I can't claim to understand Charged Vacuum Emboitments or E-Space, but it's a creative way of slightly altering the assumptions of the series by trapping the Doctor and Romana outside of normal space, and it's in line with the capacity of the Whoniverse to go beyond the simple existence of aliens and spaceships and explore some more unusual concepts. Just as importantly, Alzarius itself emerges as one of the series' more compelling takes on an alien society. The Alzarian humanoids believe that they are descended from the planet Teradon, with their ancestors having supposedly crash-landed the Starliner on Alzarius. But as the Doctor discovers - and as each successive "First Decider" has kept hidden - the entire story is a fabrication, as they actually evolved from the Marshmen that they now fear. Unable to figure out how to pilot the Starliner, the Deciders have kept their people engaged in unnecessary repairs and maintenance for generations, promising an "Embarkation" that may never come. The Alzarians speak of their "records," "manuals," and "procedures" with a reverence that further suggests that their traditions have become a source of stagnation rather than rational governance.

A lesser serial might have portrayed the Deciders as maniacal dictators, but the script actually presents them as well-meaning and conflicted. Nefred, who assumes the title of First Decider early on in the serial, is clearly deeply affected after consulting the secret records, and at the moment of his death, he tells the others the truth that they never came from Teradon and urges them to leave the planet. Representing a more forward-thinking outlook is Login, who is newly promoted to the rank of Decider. He is respectful of his society's traditions and is initially talked into continuing the deception about Mistfall, even parroting what seems to be a party line about his daughter, who has remained with the "Outlers" outside the Starliner during Mistfall, being a disruptive influence. But his personal concerns eventually prompt him to break with custom, and at the end of the serial, he is the one pushing for an end to the delays so that the Starliner can finally take off as Nefred had urged.

Tom Baker is often particularly effective when the Doctor is deflating the pretensions and rigidity surrounding some outdated laws or customs, and "Full Circle" gives him a chance to play up this side of the character. As we saw in "Nightmare of Eden," he has little time for fellow scientists who lack the proper concern for morality, and his anger at the scientist Dexeter who is prepared to conduct lethal experiments on a Marshchild is convincing and very justified. Later, when one of the Deciders seems horrified at the notion that the Alzarian humanoids and the Marshmen are somehow alike, the Doctor quips that perhaps they are pretty different because the Marshmen are adaptive. One set of rulers he doesn't seem inclined to oppose, interestingly, is the Time Lords. Romana doesn't want to go back to Gallifrey after all she's seen and experienced with the Doctor, but he doesn't see disobeying their summons as an option. When she notes that he fought them once, he remarks that he lost when he did so; it would seem that he hasn't truly stepped outside the boundaries of their tolerance ever since "The War Games" (or, at least, he doesn't think he has).
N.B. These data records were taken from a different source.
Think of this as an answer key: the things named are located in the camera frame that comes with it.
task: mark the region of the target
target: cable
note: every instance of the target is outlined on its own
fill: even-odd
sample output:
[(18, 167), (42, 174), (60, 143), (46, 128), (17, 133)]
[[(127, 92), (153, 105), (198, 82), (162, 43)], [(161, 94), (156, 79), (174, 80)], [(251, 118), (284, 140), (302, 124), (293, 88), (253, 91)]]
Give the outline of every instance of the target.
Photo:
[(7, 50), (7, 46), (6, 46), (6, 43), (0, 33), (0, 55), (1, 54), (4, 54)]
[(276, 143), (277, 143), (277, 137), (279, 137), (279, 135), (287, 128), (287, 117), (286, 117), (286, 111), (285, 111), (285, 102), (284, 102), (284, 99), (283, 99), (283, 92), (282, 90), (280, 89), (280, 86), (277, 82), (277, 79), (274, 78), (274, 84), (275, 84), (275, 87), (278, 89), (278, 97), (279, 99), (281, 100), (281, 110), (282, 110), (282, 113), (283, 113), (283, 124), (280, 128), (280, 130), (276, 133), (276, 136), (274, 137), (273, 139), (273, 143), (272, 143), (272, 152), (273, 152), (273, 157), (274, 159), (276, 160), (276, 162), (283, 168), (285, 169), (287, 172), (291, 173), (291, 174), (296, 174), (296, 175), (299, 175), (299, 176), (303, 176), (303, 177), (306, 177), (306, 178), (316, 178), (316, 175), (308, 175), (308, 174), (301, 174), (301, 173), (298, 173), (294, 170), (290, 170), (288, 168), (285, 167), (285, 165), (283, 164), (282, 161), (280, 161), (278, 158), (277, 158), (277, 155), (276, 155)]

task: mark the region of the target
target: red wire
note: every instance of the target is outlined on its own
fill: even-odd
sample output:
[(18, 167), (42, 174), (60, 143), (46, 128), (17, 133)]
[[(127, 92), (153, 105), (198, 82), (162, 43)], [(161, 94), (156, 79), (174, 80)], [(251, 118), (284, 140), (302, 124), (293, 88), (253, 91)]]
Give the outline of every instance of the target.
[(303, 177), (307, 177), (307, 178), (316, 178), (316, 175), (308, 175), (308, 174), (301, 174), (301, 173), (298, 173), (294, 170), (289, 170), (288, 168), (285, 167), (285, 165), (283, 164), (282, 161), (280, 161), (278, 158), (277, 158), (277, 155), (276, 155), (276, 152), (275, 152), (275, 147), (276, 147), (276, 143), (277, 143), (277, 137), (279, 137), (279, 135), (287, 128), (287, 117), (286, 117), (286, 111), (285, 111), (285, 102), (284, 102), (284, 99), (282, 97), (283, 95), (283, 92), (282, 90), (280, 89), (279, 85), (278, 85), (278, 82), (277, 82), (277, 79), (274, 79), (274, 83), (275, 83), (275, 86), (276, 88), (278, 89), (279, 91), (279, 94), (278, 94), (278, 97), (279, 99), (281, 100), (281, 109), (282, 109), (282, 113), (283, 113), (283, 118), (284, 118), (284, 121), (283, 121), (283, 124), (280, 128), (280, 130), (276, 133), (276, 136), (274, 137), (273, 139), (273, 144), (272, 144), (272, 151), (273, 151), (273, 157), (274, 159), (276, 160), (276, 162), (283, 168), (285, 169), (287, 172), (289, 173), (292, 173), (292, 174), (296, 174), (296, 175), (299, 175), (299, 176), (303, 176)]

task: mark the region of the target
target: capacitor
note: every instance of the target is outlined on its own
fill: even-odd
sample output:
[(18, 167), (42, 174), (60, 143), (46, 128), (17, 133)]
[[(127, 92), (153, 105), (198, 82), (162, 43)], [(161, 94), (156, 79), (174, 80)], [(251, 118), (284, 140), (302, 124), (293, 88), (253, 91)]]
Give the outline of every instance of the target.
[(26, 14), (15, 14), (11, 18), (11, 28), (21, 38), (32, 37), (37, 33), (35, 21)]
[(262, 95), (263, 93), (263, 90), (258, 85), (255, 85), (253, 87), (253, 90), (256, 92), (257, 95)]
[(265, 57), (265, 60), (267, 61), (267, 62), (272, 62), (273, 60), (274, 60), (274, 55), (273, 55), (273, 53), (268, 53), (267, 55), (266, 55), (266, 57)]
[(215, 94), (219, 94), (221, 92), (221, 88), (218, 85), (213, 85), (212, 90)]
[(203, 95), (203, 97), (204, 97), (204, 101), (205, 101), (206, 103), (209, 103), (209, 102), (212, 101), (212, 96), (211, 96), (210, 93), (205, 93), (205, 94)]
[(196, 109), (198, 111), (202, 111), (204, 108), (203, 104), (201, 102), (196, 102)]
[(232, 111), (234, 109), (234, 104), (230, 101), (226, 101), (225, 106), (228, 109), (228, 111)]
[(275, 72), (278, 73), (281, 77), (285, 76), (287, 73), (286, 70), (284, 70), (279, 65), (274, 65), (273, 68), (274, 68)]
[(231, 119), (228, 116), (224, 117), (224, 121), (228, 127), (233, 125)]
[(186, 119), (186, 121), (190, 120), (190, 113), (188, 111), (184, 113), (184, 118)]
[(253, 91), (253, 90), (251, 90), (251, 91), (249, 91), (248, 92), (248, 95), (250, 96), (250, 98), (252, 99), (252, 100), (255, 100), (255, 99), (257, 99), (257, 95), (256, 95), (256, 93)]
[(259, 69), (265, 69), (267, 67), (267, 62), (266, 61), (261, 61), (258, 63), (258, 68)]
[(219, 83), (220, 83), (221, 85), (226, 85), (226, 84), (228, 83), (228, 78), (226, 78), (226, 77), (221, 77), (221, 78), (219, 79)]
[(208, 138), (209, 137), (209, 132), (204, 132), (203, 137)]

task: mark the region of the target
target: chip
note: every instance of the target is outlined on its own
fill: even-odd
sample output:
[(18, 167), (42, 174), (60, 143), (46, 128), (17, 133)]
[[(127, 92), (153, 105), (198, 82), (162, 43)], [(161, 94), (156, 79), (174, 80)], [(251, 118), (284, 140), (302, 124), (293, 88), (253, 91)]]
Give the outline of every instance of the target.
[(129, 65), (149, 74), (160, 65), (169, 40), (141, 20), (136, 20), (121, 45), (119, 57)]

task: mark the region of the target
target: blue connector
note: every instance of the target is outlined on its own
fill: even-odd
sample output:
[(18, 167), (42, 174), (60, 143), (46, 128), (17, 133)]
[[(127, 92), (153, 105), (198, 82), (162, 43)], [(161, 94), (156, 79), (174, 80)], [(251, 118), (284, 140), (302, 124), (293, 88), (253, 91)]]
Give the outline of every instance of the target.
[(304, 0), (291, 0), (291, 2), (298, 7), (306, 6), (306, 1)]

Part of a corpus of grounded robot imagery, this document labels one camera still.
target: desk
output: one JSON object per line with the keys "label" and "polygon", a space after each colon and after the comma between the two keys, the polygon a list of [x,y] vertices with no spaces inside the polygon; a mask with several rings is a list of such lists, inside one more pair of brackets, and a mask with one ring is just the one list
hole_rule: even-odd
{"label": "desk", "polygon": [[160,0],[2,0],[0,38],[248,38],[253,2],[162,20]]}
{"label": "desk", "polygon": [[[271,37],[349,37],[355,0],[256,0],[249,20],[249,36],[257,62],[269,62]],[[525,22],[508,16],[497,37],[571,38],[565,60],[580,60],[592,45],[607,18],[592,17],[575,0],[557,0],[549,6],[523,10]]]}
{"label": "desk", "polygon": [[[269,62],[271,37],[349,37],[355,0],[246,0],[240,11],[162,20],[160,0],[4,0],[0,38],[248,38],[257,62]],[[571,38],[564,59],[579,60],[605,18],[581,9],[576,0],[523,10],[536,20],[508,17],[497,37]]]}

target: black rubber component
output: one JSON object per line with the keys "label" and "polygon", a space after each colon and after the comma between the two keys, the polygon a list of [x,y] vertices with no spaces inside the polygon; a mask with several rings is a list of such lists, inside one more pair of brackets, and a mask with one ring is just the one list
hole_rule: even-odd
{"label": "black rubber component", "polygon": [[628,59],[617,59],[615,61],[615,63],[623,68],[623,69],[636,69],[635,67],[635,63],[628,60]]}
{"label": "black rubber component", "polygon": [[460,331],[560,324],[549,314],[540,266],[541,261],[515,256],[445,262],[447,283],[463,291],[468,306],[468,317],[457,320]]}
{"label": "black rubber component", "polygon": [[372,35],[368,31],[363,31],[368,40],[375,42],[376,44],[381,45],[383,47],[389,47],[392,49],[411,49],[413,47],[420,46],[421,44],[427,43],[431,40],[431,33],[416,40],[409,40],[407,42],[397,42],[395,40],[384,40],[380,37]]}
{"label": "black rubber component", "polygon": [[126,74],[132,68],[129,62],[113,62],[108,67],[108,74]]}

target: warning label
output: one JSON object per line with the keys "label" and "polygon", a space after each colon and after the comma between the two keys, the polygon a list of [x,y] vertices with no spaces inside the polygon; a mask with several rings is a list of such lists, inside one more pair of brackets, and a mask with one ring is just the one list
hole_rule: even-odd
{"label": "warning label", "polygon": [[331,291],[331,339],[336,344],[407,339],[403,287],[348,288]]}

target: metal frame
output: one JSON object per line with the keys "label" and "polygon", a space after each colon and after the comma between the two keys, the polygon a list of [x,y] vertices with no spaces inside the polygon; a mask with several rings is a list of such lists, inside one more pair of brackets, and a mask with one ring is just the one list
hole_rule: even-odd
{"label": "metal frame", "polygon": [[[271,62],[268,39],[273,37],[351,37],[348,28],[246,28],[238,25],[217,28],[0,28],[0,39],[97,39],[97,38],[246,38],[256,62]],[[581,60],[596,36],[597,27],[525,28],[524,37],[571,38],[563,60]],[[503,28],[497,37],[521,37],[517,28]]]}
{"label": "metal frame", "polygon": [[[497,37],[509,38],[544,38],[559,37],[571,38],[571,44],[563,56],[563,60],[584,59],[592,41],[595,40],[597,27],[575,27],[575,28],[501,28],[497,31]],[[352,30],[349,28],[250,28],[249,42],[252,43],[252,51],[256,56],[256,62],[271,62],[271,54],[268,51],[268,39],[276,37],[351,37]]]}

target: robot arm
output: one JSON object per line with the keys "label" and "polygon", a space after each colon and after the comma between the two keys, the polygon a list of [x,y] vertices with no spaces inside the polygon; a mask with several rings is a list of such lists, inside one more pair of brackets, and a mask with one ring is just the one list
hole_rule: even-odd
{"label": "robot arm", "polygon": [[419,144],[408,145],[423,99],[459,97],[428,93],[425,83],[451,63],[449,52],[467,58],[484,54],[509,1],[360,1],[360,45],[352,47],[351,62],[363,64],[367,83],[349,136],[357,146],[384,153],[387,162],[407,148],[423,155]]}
If there's one area where "Full Circle" falls a little short, it's the way it handles both the origin and the resolution of the humanoid/Marshmen conflict. Apparently a group of Marshmen took over the Starliner after it initially crashed many centuries ago (and possibly wiped out its original crew?), evolved into the humanoid form, and are resented by their ancestors because they're "not Marshmen," according to the Doctor. This comes off as arbitrary, and it might have been more in keeping with the themes of the serial if the humanoids and Marshmen had found a way to communicate. Still, there's something to be said for the fact that the Doctor helps the humanoids to depart from the planet without any further violence even in the absence of any greater understanding. Either way, "Full Circle" is still an imaginative and successful piece of anti-establishment Doctor Who.